The first case is fairly simple. That is essentially just the futures-util Then combinator, with some convenience methods in the builder to construct the vacation work. I ended up rolling my own, but I'm happy to cut over to using futures-util if there are any issues with my impl.

The flow for VacationFirst is:

  • construct the vacation work via a builder that accepts the sync work closure
  • poll vacation work to completion on its own
  • after work completes, call a FnOnce 'resolver' closure to process the results into the inner future, which might pull in other existing resources that aren't Send + 'static
  • then just pass-through poll the inner future

The second case is a bit more complex. The constraint I'm operating in is, the inner future generally cannot be assumed to be fully composed of resources that are send + 'static. But, we do need access to certain elements of state derived from the inner future, both to generate the vacation work, and to handle the results of the vacation work.

We also would prefer to continue polling the inner future alongside the vacation future, since tokio-rustls's I/O work can sometimes proceed simultaneously. Anyway the inner future can always return Poll::Pending if it needs to wait on vacation.

The API I went with for VacationOngoing, is:

  • Expose a hook in the inner future, so the vacation future can use a mutable pointer to call something like inner_future.get_buffer_to_process_with_vacation().
  • Poll that hook after polling the inner future, using a closure to construct the vacation work (or surface an error)
    • That future doesn't have mutable access to the inner future, instead the closure can own any resources it needs
  • If there is vacation work, also drive it every poll, surfacing any errors
  • Once vacation work completes, call a 'resolver' closure in the same task as the inner future, which does any post-processing that needs mutable access to inner future

A couple notes:

  • Currently we only support tracking one piece of vacation work at a time, that's what tokio-rustls needed. I can cut an issue to add support for multiple, it wouldn't be hard to add
  • Currently I require that the caller sometimes Box things in the VacationFirst resolver closure or VacationAlongside get_work closure. I could do it for them, but often they need to return futures that already are sized and unpin, since they have defined them lower down. So it would have forced extra allocations to do it implicitly. Open to alternatives.

Concurrency handling changes

I noticed an edge case in concurrency handling, where the calling future might drop (which holds the vacation executor handle to the sync work). The concurrency permit was acquired and dropped in the foreground, so concurrency would be released.

However, our vacation work isn't actually cancellable since we cut over to sync API, since it doesn't yield anywhere to drop work. So, the work could keep running after concurrency permit dropped, resulting in going beyond the limit.
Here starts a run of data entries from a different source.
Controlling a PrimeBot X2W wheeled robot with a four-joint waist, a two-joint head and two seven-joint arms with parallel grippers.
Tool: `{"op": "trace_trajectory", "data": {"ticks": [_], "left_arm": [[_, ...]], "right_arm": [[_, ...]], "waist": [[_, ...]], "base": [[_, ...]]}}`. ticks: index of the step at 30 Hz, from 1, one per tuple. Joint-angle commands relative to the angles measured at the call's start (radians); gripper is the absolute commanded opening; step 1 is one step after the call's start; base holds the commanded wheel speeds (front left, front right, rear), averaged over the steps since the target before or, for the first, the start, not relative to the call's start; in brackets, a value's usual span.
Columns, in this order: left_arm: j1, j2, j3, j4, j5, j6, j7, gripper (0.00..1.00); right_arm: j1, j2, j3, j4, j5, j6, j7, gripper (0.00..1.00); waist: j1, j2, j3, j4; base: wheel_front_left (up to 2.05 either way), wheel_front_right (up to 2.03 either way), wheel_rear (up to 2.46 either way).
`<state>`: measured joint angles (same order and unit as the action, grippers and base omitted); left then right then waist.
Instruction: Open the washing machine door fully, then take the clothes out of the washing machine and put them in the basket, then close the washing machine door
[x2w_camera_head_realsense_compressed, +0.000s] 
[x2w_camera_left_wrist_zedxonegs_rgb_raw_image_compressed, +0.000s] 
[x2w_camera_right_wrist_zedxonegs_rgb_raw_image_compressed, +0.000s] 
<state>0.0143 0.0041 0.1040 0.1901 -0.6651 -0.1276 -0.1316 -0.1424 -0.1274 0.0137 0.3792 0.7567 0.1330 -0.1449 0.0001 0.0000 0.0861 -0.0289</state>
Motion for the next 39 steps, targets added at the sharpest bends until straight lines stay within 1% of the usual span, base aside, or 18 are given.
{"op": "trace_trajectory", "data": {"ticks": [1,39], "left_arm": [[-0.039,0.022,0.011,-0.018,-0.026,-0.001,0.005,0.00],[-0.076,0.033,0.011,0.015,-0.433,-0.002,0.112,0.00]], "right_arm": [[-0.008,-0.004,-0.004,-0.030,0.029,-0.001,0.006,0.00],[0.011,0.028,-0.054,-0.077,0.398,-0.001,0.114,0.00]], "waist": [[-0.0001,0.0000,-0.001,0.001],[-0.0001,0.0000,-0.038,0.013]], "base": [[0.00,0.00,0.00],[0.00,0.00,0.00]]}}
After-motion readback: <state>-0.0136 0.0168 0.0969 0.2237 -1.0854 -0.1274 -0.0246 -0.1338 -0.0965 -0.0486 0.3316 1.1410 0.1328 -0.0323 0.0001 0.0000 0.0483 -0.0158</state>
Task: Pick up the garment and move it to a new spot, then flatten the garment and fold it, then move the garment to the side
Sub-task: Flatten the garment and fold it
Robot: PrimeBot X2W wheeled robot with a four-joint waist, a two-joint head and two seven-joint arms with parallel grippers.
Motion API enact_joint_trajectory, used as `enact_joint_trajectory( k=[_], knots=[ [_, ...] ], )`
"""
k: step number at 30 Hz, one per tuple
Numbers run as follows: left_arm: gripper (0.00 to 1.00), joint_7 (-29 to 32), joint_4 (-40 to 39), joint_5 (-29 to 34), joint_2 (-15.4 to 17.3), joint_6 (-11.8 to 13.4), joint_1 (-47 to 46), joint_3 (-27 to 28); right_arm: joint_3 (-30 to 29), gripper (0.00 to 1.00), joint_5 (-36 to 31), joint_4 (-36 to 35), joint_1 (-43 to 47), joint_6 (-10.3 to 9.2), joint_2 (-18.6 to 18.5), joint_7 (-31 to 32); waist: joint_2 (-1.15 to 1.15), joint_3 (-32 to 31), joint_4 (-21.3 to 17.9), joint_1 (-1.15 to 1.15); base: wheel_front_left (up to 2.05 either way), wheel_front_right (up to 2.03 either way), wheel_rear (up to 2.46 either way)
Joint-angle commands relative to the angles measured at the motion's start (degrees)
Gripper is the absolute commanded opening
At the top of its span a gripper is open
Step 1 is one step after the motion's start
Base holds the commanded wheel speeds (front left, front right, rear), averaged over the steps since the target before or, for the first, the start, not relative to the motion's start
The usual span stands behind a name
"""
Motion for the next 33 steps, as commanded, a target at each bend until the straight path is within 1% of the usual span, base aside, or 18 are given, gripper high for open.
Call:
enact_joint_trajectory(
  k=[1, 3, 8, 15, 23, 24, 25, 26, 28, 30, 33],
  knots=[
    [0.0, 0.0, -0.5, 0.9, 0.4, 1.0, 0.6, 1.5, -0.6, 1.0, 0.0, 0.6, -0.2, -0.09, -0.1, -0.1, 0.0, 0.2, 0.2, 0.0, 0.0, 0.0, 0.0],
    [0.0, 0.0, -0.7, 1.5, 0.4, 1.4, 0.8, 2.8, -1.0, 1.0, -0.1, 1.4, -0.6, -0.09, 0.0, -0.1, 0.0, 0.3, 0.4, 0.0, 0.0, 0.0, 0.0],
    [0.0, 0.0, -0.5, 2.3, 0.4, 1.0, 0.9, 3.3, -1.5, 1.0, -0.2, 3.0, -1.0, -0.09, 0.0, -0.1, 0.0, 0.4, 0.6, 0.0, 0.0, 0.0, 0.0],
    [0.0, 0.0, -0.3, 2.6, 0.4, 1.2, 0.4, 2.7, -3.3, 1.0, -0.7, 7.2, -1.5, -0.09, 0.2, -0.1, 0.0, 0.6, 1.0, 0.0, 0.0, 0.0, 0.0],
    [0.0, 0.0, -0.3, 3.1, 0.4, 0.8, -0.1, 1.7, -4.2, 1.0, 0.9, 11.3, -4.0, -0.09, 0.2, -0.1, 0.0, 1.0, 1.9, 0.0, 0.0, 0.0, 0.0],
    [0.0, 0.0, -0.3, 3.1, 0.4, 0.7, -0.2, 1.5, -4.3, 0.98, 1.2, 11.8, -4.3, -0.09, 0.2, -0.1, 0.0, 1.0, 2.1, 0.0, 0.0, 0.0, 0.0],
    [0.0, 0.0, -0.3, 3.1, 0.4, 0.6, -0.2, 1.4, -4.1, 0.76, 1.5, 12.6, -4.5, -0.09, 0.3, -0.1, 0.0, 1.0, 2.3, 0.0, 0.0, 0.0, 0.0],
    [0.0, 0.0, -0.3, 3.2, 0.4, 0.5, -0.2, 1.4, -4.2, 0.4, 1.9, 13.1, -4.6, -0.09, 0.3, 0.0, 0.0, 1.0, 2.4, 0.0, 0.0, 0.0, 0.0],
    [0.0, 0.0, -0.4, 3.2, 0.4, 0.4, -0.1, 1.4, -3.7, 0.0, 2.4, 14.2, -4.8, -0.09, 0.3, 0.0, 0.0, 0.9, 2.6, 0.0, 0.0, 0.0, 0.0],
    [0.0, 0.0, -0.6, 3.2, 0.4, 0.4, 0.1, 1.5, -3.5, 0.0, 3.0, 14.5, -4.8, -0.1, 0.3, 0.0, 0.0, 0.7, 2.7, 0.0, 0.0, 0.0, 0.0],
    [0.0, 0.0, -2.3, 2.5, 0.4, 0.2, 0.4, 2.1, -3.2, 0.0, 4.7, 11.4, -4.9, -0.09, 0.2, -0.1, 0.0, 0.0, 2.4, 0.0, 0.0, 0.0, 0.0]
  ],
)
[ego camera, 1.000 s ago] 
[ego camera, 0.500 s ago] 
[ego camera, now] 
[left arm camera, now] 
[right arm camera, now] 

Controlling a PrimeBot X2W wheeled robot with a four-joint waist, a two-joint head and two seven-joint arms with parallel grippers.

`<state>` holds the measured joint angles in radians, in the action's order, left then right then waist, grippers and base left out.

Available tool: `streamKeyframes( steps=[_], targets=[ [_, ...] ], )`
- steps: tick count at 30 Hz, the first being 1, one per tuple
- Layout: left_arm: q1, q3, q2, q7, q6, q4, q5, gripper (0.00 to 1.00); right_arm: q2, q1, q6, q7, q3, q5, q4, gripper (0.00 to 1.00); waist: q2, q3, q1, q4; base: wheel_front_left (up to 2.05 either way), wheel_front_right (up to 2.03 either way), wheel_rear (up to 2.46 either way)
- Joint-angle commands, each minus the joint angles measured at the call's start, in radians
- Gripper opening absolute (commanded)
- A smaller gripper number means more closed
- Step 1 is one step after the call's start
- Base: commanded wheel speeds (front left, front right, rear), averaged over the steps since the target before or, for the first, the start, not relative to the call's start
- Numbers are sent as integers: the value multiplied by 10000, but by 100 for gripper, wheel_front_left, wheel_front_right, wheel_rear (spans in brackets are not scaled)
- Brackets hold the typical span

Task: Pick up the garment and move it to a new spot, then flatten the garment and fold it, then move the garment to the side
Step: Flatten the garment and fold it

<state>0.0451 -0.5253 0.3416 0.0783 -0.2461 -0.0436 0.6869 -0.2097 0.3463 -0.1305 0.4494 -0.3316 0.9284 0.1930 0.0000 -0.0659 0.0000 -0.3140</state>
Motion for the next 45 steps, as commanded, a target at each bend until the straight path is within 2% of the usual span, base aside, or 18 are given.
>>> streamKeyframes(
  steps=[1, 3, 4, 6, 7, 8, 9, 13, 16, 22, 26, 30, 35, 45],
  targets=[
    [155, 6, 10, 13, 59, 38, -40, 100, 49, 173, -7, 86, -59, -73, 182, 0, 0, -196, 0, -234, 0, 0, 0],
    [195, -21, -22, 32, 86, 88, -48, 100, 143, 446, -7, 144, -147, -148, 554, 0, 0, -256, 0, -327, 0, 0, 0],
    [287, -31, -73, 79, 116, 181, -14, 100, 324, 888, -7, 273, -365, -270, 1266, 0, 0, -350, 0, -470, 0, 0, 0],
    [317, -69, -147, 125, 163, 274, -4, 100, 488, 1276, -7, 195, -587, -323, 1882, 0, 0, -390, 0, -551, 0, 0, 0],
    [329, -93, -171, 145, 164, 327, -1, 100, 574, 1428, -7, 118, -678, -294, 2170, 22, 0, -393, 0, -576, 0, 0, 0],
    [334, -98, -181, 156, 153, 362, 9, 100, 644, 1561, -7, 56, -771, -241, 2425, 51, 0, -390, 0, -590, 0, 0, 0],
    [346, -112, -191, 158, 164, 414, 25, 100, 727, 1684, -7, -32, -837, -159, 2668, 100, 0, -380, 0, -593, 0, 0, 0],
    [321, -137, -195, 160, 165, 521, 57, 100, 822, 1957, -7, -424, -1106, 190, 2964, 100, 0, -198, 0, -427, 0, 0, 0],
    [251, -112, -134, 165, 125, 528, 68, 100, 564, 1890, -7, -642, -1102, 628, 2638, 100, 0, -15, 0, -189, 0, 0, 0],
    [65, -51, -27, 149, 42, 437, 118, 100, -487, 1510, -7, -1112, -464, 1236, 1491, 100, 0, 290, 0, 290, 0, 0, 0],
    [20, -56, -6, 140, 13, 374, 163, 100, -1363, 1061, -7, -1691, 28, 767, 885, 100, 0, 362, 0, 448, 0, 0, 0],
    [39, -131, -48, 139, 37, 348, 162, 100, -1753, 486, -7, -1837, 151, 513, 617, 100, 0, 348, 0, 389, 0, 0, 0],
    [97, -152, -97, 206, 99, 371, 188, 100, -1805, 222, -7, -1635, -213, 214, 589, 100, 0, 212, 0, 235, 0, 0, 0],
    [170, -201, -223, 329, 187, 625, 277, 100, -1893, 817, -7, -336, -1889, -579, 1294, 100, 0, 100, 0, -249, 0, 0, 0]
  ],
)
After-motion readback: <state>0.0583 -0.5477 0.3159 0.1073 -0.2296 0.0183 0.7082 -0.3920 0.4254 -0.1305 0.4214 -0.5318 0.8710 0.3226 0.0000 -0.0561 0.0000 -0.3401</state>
Moving the permit drop to after the vacation work finishes, instead.

Remove default features

The tokio default feature no longer seems sensible given that we don't implicitly update default strategies anyway. Just forces libraries to add no-default-features = true. Removing the implicit tokio default.

Test improvements

My concurrency tests were occasionally failing, and I realized why - I was racing initializing the strategy against multiple test cases per integ test binary. Which, for spawn_blocking and some custom executor tests, implicitly is loading a specific runtime handle to use with the strategy.

And, that runtime ends when the test ends. Which, if it's not the concurrency test, will generally finish quicker than the concurreny test. This results in the listener channel closing and the vacation work getting cancelled, from the caller's perspective, and thus exceeds concurrency limit.

I also added an assertion that all vacation work actually succeeded, I was silently ignoring the cancellation related errors.

Avoid async fn in trait

We had a trait definition for execute() that had a async function in it. Given that tokio-rustls supports 1.70, and AFIT is 1.75, I'd rather avoid forcing a MSRV bump to use vacation. We don't actually need the trait for anything since we are using enum dispatch anyway. Refactored to remove.

Add operation namespace to vacation::execute()

Updated the vacation::execute() input to include an operation namespace, that is just a &'static str. This will open up a world of customizability without adding config drilling into the crate.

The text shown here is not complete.